Daily rainfall modeling using Neural Network
Author(s) -
Syarifah Diana Permai,
Margaretha Ohyver,
Mohd Khairul Bazli Mohd Aziz
Publication year - 2021
Publication title -
journal of physics. conference series
Language(s) - English
Resource type - Journals
SCImago Journal Rank - 0.21
H-Index - 85
eISSN - 1742-6596
pISSN - 1742-6588
DOI - 10.1088/1742-6596/1988/1/012040
Subject(s) - autoregressive integrated moving average , artificial neural network , flooding (psychology) , three gorges , rainwater harvesting , flood myth , mean squared error , meteorology , computer science , environmental science , statistics , time series , geography , mathematics , artificial intelligence , engineering , machine learning , psychology , ecology , geotechnical engineering , archaeology , psychotherapist , biology
In the early 2020, Indonesia experienced flooding in several areas. This disaster caused a lot of damage and losses. One of the causes of flooding in Indonesia is due to high rainfall. This was not anticipated beforehand so there was a flood. Therefore, research on rainfall in Indonesia is very important to anticipate floods.
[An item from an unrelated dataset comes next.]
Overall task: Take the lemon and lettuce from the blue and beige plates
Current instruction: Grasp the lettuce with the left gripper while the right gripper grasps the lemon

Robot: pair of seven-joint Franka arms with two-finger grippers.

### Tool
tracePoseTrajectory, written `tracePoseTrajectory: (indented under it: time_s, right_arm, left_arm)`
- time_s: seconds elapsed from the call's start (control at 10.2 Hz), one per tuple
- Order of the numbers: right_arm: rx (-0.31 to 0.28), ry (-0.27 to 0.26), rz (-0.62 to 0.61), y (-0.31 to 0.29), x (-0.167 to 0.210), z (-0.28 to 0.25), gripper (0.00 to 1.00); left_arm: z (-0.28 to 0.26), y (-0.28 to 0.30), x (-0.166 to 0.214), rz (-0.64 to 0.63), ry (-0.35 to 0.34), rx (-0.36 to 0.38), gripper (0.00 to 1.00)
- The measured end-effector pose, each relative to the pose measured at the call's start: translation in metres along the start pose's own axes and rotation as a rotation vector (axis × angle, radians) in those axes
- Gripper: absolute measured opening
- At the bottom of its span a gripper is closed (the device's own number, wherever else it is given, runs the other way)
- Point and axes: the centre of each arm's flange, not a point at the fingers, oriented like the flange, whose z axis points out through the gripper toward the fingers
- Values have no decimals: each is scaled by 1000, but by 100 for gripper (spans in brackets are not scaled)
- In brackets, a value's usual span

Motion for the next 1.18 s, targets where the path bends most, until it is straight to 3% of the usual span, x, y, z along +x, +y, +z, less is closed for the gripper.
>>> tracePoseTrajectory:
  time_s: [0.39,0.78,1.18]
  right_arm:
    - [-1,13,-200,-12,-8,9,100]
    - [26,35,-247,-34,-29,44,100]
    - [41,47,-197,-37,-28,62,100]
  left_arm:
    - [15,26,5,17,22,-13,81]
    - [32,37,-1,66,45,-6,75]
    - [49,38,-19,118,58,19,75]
If it is predicted that rainfall is very high and conditions do not allow it to accommodate, the government can prepare watersheds so that rainwater can flow and not be trapped. In this research, the rainfall data were obtained from Meteorological, Climatological, and Geophysical Agency (BMKG Indonesia), then the analysis of rainfall data in Indonesia was carried out. There are several statistical methods that can be used. There are ARIMA and Neural Network. In this research, the results of ARIMA model are used as input variables in the Neural Network model. Then there are several numbers of hidden layer in the Neural Network model that are compared. The results of ARIMA model and Neural Network model showed that Neural Network model is better than ARIMA model, because the mean square error (MSE) value of Neural Network model is smaller than ARIMA model.